■ **Problem to solve**: Copy out exactly each line from the line with "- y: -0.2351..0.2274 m" through the last line of the material below.
** Opening Supplied information block **
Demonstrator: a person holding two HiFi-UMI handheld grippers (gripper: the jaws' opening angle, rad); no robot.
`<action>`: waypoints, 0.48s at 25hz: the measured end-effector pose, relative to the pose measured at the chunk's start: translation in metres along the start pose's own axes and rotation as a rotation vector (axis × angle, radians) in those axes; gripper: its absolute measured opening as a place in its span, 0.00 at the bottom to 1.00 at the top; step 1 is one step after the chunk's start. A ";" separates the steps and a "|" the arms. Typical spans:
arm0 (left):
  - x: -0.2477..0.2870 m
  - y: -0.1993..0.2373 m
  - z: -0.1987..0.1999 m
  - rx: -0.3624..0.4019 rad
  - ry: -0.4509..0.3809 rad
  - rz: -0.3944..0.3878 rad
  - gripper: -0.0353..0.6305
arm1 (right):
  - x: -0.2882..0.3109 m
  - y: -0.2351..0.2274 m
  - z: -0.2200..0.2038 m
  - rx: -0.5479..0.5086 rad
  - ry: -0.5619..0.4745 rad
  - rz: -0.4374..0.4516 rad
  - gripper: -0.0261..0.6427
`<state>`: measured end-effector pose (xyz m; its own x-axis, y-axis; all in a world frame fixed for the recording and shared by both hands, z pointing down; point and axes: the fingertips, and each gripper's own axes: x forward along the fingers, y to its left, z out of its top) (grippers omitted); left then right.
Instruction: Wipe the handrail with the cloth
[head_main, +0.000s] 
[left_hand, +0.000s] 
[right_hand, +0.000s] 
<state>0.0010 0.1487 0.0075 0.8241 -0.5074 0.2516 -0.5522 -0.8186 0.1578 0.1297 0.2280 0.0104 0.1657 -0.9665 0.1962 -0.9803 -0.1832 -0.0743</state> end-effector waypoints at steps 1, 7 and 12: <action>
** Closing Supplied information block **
■ **Answer area**:
  - y: -0.2351..0.2274 m
  - z: -0.2200..0.2038 m
  - rx: -0.5479..0.5086 rad
  - ry: -0.5619..0.4745 rad
  - rz: -0.4374..0.4516 rad
  - gripper: -0.0261..0.6427
`<state>`: measured end-effector pose (xyz m; its own x-axis, y-axis; all in a world frame fixed for the recording and shared by both hands, z pointing down; point and axes: the fingertips, and each gripper's own axes: x forward along the fingers, y to its left, z out of its top) (grippers omitted); left then right.
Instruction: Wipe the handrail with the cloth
[head_main, +0.000s] 
[left_hand, +0.000s] 
[right_hand, +0.000s] 
<state>0.0010 0.1487 0.0075 0.8241 -0.5074 0.2516 -0.5522 -0.8186 0.1578 0.1297 0.2280 0.0104 0.1657 -0.9665 0.1962 -0.9803 -0.1832 -0.0743</state> end-effector waypoints at steps 1, 7 and 12: <action>

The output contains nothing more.